We moved the memory allocations to the context. Because a context is single treaded, we can rely on much simpler (and cheaper) collections, and we can also reuse contexts. A request checks out a context, which has its own cached buffers. It runs through the request, then return the context as a whole to the buffer. Each of those contexts can then manage their own memory and only rarely need to go to the global pool. There is some complexity about making sure that overly fat contexts hang around, but that is basically it.
And when we need to release the data from the context, we can do all of that in a single bulk operation. Here are the profiler results after:
I admit, it is a bit disappointing to see only a 100% improvement, but I can comfort myself with knowing that the saving in multi threaded scenarios are much higher.
I mentioned that we also have some ideas on improving this furhter.
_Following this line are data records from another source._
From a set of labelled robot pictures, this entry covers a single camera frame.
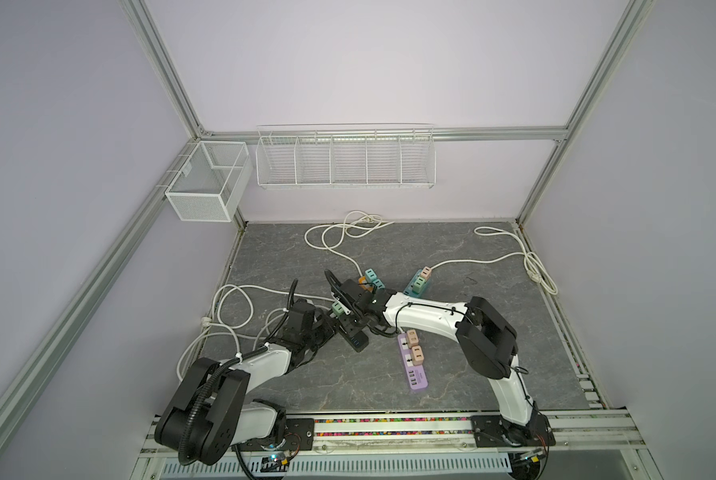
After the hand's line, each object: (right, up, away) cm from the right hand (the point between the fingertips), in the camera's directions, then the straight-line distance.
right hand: (348, 321), depth 90 cm
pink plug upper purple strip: (+19, -3, -7) cm, 20 cm away
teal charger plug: (+7, +13, +6) cm, 16 cm away
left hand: (-2, -2, 0) cm, 3 cm away
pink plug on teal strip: (+25, +14, +7) cm, 29 cm away
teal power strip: (+20, +10, +8) cm, 24 cm away
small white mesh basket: (-48, +45, +12) cm, 67 cm away
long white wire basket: (-1, +53, +7) cm, 53 cm away
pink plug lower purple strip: (+19, -7, -10) cm, 23 cm away
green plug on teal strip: (+22, +11, +4) cm, 25 cm away
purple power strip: (+19, -12, -9) cm, 25 cm away
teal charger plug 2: (+10, +11, +4) cm, 15 cm away
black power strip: (+3, -1, -9) cm, 10 cm away
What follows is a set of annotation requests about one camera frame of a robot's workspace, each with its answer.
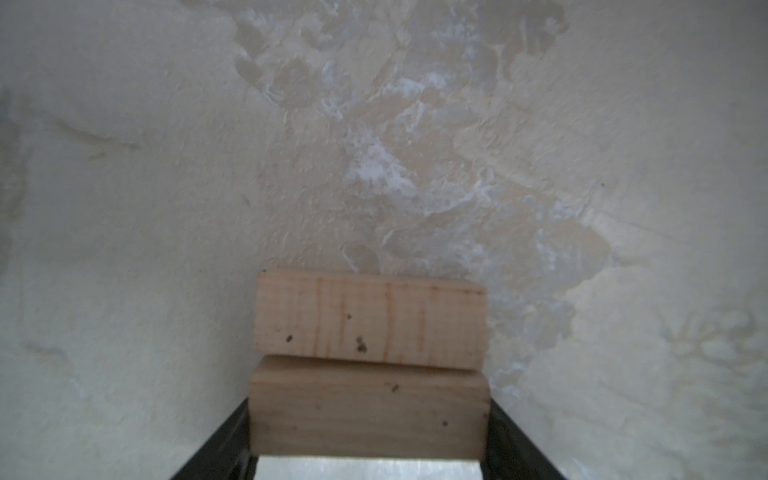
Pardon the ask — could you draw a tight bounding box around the natural wood block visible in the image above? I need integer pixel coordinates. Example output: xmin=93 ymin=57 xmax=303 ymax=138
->
xmin=254 ymin=269 xmax=488 ymax=370
xmin=248 ymin=355 xmax=491 ymax=460

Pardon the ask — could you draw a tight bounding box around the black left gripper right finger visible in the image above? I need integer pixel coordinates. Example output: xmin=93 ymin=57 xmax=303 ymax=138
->
xmin=481 ymin=399 xmax=565 ymax=480

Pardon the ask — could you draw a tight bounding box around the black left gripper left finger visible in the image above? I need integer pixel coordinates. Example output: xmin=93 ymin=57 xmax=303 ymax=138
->
xmin=171 ymin=399 xmax=257 ymax=480

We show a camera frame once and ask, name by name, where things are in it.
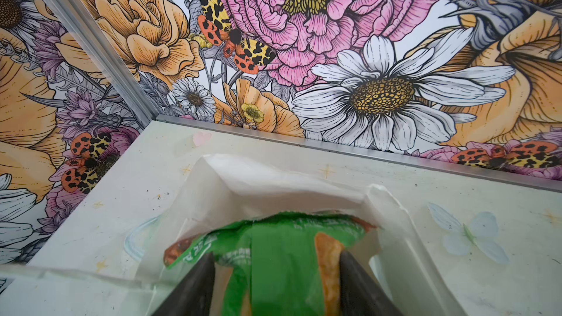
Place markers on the white paper bag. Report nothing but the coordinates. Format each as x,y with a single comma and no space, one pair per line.
224,189

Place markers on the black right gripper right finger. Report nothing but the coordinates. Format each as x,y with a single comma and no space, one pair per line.
359,294

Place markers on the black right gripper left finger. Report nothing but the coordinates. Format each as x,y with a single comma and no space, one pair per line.
193,295

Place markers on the green snack bag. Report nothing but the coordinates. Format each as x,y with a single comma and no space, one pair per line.
285,264

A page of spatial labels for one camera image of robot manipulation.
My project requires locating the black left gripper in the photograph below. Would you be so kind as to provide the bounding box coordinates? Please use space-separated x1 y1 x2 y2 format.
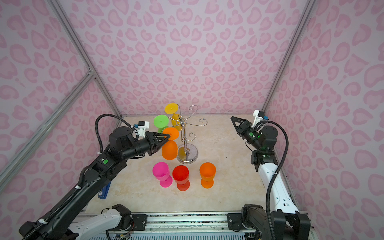
122 131 170 162

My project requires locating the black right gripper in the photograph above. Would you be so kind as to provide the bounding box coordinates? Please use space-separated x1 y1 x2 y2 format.
231 117 264 151

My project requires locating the orange wine glass front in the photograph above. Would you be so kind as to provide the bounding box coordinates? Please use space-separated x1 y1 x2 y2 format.
162 127 179 161

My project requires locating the orange wine glass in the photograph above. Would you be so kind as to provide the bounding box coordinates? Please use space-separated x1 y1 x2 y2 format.
200 163 216 189
162 127 179 161

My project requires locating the green plastic wine glass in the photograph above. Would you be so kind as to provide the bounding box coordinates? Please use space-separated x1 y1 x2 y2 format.
153 115 169 133

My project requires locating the pink plastic wine glass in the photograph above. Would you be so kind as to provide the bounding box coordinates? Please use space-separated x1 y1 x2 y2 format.
152 162 173 188

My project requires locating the yellow plastic wine glass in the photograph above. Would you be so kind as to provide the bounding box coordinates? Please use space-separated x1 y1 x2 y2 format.
165 103 182 131

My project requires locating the red plastic wine glass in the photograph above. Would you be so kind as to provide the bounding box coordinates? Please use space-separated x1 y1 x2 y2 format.
172 166 190 192

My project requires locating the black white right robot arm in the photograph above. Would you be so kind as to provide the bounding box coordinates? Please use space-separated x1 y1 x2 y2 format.
231 116 311 240

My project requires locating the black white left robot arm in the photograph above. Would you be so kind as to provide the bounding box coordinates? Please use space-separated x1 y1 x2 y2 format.
19 127 170 240

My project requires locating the chrome wine glass rack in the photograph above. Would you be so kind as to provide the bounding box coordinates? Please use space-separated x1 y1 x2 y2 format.
169 104 208 165

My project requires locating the blue flat object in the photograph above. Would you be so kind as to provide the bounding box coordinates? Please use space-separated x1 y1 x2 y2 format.
98 183 111 200

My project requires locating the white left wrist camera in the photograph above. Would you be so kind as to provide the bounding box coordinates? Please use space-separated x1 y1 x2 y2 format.
134 121 150 138

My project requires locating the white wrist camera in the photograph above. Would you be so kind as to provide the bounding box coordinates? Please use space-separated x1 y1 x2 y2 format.
134 121 150 138
252 110 268 128

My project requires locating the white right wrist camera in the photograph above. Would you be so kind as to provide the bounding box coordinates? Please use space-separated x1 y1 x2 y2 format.
252 110 268 128

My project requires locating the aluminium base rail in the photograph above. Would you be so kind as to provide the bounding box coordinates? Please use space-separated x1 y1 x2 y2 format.
56 209 319 240

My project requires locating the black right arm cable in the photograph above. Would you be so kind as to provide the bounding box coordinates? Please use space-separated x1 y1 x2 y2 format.
254 119 290 240

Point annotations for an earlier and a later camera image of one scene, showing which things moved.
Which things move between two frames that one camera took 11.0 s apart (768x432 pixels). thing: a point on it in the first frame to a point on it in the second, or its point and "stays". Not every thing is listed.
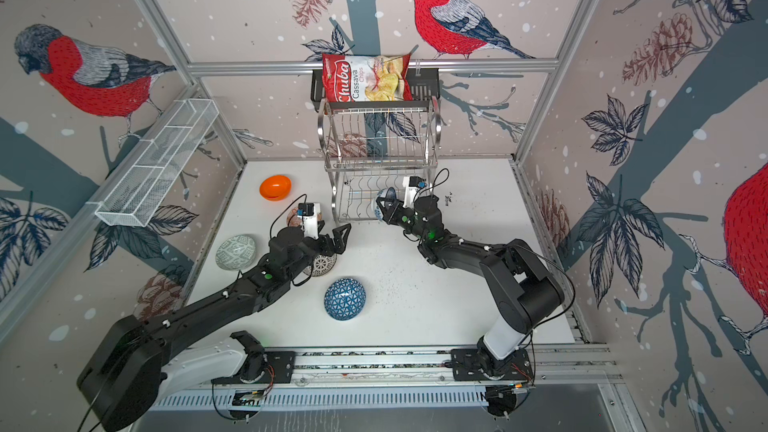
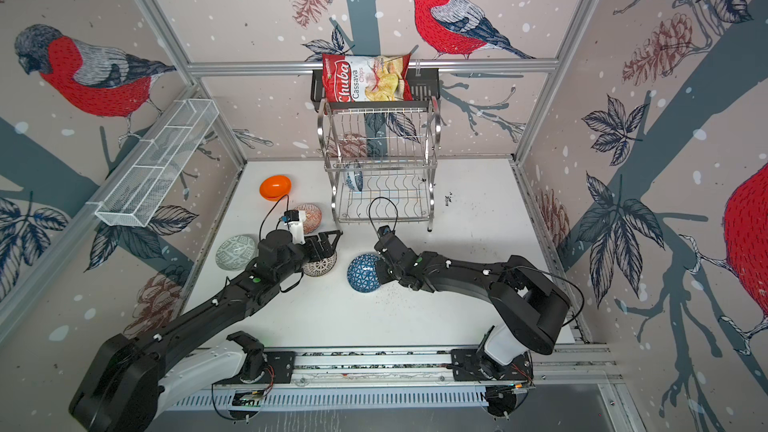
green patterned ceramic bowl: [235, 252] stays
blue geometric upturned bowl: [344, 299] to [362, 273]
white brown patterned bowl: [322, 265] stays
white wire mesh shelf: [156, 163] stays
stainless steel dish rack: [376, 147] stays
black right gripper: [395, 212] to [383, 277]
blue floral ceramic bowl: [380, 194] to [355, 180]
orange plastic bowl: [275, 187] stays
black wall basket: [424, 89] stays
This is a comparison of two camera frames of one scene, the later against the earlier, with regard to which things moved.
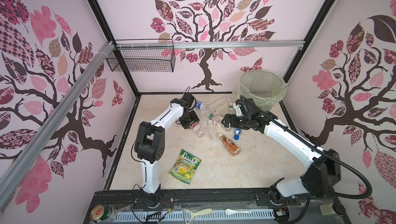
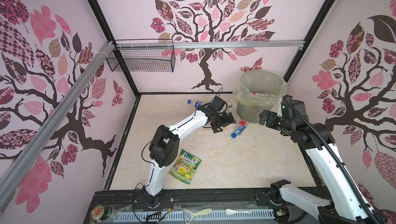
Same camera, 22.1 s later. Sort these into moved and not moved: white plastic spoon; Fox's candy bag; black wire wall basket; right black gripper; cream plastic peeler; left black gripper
Moved: left black gripper; right black gripper
Not moved: cream plastic peeler; Fox's candy bag; white plastic spoon; black wire wall basket
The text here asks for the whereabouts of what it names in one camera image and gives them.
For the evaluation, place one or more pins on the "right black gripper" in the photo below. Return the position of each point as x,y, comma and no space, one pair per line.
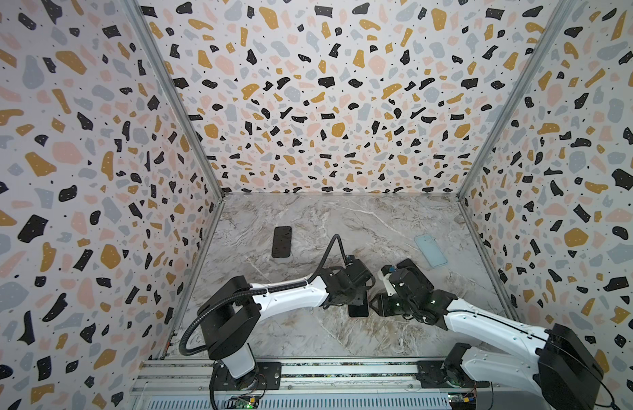
386,300

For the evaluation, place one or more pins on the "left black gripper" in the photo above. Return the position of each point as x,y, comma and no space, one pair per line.
360,296

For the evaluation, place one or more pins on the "light blue phone case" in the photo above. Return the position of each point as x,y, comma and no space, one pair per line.
431,251

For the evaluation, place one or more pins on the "black phone case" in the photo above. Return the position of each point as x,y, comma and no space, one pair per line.
282,242

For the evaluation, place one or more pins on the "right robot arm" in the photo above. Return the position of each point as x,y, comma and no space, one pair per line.
551,363

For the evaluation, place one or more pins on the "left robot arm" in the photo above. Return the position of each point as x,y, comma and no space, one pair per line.
228,318

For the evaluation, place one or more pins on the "right circuit board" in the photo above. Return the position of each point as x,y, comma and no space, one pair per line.
462,402

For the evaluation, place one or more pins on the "left green circuit board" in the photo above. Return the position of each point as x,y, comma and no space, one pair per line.
242,402

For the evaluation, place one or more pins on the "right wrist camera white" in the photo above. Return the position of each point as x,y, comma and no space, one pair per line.
384,276

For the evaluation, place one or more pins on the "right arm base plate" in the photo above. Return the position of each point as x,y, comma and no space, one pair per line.
437,374

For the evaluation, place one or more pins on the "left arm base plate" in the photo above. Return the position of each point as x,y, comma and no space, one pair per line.
266,376

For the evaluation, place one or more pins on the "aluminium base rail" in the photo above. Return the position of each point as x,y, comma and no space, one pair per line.
371,383

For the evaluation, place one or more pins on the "right corner aluminium post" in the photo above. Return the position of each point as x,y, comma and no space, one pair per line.
559,16

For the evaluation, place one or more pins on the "corner aluminium post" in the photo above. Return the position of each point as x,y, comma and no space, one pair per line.
559,16
134,14

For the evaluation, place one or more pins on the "left corner aluminium post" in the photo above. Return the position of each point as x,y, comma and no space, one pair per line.
134,14

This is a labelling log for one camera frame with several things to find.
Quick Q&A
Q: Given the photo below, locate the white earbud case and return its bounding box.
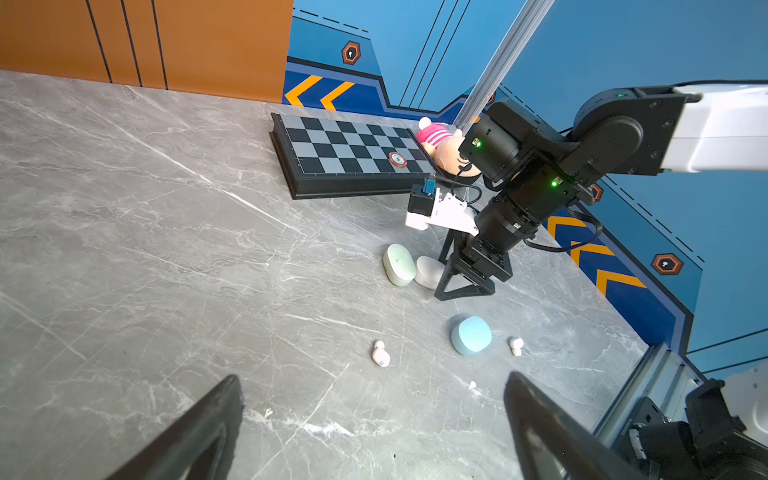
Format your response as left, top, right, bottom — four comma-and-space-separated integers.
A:
414, 256, 445, 290

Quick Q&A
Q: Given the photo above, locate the right aluminium corner post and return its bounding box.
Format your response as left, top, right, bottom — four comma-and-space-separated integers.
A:
453, 0, 555, 133

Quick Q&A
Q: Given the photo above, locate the white earbud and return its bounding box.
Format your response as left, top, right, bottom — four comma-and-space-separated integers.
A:
509, 337, 525, 357
371, 340, 391, 368

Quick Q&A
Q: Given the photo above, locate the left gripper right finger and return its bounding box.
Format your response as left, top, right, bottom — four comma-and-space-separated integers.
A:
504, 372, 643, 480

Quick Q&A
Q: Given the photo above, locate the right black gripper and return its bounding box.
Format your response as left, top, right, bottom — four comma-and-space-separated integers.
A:
434, 229, 513, 301

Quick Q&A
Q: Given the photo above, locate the pink plush doll head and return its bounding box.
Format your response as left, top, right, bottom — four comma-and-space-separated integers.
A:
416, 117, 481, 181

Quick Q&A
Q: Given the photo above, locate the black white chessboard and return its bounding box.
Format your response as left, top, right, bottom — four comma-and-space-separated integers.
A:
270, 113, 435, 199

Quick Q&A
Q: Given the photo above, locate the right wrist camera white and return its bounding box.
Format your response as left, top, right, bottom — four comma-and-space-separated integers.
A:
405, 178, 479, 236

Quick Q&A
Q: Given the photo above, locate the light blue earbud case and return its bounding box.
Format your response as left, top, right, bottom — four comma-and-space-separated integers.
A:
450, 316, 492, 356

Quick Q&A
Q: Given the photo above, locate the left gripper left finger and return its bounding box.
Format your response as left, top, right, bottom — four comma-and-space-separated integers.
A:
109, 375, 244, 479

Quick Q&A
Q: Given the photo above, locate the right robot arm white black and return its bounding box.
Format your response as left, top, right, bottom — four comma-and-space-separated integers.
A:
435, 81, 767, 301

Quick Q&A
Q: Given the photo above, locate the red poker chip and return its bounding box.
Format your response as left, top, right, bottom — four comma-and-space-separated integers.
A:
387, 151, 408, 169

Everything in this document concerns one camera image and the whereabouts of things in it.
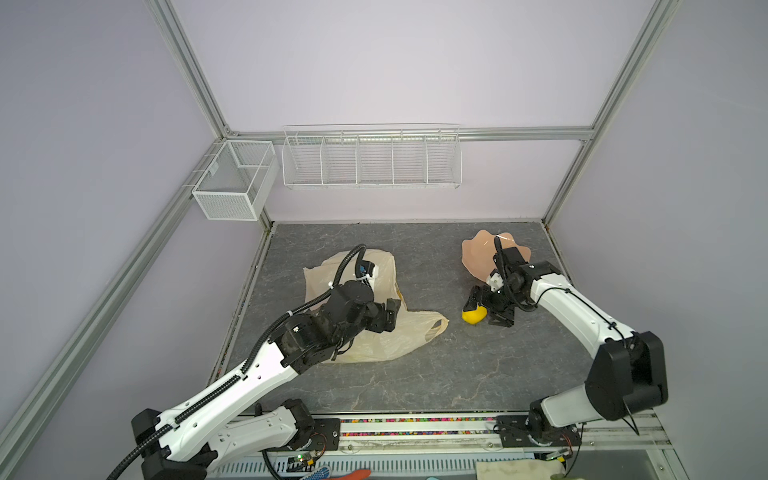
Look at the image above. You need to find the beige cloth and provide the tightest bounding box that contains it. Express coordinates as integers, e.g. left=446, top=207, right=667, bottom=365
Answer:
left=475, top=460, right=565, bottom=480

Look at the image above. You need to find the small white mesh basket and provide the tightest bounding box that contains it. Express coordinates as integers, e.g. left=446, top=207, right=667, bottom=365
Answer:
left=192, top=140, right=279, bottom=222

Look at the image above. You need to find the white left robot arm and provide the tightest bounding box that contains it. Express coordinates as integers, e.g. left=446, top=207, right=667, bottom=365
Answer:
left=109, top=280, right=401, bottom=479

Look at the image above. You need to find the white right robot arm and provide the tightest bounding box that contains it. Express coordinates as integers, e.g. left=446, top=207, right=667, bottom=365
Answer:
left=462, top=236, right=669, bottom=446

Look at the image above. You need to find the long white wire basket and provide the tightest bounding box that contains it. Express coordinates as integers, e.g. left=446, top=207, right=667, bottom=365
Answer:
left=282, top=123, right=463, bottom=189

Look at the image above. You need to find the yellow lemon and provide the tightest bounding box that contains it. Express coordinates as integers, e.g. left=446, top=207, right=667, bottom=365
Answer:
left=461, top=305, right=488, bottom=325

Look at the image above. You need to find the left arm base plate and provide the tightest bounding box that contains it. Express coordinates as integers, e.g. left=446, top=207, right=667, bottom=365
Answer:
left=280, top=417, right=341, bottom=452

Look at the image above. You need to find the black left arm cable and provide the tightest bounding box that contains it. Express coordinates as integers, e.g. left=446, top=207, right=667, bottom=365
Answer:
left=106, top=243, right=368, bottom=480

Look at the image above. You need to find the pink wavy fruit plate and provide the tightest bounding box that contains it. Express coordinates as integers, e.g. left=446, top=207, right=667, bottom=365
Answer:
left=461, top=230, right=532, bottom=283

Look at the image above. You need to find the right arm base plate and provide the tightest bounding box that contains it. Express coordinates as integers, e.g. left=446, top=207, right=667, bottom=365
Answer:
left=492, top=414, right=582, bottom=448

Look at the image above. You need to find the cream plastic bag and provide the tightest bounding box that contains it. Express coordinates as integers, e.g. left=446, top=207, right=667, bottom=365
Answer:
left=303, top=249, right=449, bottom=364

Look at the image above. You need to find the red blue glove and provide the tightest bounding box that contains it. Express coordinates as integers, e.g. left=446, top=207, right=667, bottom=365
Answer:
left=300, top=466, right=372, bottom=480

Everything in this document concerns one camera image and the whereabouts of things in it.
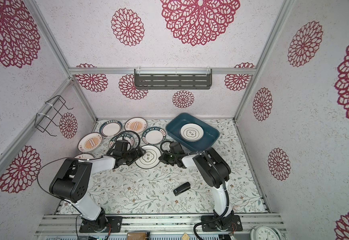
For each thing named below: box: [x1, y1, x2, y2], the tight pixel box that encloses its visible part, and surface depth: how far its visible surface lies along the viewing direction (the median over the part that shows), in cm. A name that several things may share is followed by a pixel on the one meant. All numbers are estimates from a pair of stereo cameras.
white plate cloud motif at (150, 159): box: [135, 145, 161, 169], surface depth 99 cm
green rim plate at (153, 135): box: [141, 126, 167, 145], surface depth 112 cm
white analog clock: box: [250, 225, 283, 240], surface depth 69 cm
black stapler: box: [173, 182, 191, 196], surface depth 84 cm
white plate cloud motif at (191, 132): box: [179, 123, 204, 142], surface depth 112 cm
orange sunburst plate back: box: [124, 117, 148, 133], surface depth 119 cm
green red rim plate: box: [99, 119, 123, 138], surface depth 116 cm
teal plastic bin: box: [166, 112, 220, 152], surface depth 112 cm
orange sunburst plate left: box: [77, 132, 103, 153], surface depth 108 cm
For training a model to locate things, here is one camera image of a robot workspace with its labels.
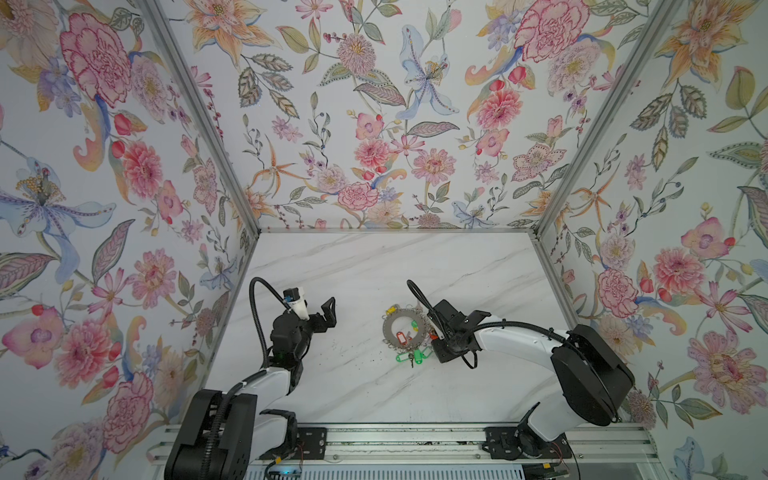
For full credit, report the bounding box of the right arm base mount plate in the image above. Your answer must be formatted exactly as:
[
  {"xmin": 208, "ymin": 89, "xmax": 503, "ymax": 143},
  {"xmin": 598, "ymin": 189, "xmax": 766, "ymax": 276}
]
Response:
[{"xmin": 481, "ymin": 426, "xmax": 573, "ymax": 461}]

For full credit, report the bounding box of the green key tag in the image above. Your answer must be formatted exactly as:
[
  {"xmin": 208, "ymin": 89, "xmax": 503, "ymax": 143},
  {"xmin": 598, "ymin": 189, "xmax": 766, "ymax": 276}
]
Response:
[{"xmin": 396, "ymin": 348, "xmax": 433, "ymax": 365}]

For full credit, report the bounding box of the black corrugated cable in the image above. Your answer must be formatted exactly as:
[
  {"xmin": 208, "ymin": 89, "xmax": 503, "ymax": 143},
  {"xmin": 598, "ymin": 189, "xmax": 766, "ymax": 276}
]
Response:
[
  {"xmin": 406, "ymin": 279, "xmax": 457, "ymax": 343},
  {"xmin": 248, "ymin": 275, "xmax": 293, "ymax": 368}
]

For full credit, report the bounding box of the left black corrugated cable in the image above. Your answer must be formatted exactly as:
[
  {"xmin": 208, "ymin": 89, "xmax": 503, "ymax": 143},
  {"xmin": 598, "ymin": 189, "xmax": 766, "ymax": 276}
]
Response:
[{"xmin": 248, "ymin": 275, "xmax": 293, "ymax": 368}]

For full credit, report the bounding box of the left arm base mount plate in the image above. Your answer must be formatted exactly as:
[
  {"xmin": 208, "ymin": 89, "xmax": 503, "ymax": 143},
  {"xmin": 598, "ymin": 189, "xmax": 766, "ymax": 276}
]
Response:
[{"xmin": 259, "ymin": 427, "xmax": 328, "ymax": 462}]

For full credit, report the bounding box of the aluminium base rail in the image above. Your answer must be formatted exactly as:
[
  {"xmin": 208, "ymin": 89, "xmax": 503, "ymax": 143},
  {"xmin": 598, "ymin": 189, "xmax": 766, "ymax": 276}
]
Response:
[{"xmin": 147, "ymin": 421, "xmax": 661, "ymax": 467}]

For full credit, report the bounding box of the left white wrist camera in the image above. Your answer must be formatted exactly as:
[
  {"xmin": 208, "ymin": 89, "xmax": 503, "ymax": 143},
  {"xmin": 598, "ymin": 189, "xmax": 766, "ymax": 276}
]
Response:
[{"xmin": 283, "ymin": 287, "xmax": 310, "ymax": 321}]

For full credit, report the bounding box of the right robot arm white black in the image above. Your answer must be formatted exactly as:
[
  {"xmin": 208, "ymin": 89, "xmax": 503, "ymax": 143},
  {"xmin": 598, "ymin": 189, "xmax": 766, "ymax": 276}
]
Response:
[{"xmin": 427, "ymin": 300, "xmax": 635, "ymax": 460}]

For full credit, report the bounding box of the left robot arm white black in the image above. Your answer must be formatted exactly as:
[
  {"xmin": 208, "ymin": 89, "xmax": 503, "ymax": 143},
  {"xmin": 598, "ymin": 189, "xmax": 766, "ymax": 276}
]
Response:
[{"xmin": 163, "ymin": 298, "xmax": 337, "ymax": 479}]

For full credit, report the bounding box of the round metal key organizer disc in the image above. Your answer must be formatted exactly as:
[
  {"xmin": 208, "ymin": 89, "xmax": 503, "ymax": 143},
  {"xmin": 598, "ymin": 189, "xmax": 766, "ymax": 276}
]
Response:
[{"xmin": 382, "ymin": 304, "xmax": 436, "ymax": 368}]

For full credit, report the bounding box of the right black corrugated cable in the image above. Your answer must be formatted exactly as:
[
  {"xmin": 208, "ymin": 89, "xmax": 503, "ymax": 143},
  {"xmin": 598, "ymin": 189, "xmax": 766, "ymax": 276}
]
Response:
[{"xmin": 406, "ymin": 279, "xmax": 457, "ymax": 343}]

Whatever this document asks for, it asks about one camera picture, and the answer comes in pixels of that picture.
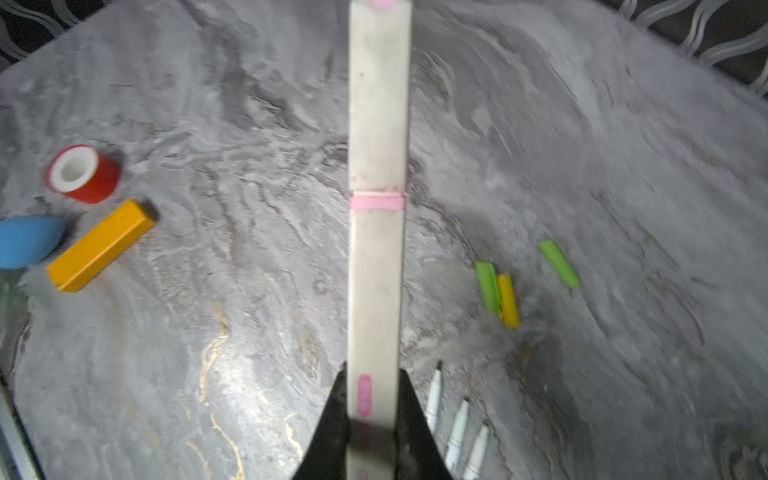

This idea (which we deferred right now because there are other more important things to do) include just allocating a big buffer (128MB in size) per context. We'll not commit all of it, merely reserve the address space, and start allocating from it directly. Basically, each allocation would simply be a pointer increment (with occational calls to commit the rest of the reserved address space).
Now, in order to free the memory, all we need would be to reset the position to zero, and we are set to reuse the context again at effectively zero cost. If this sounds familiar to you, this is because this is primarily how allocations actually work in .NET, except that we explicitly control the size and the lifetime of all the objects in there.
It also has no cost in GC, which is quite nice. As I said, we are thinking about this, but at this point, I think that we are fast enough that we don't need to go there yet. We'll have to see under concurrent usage what this will be.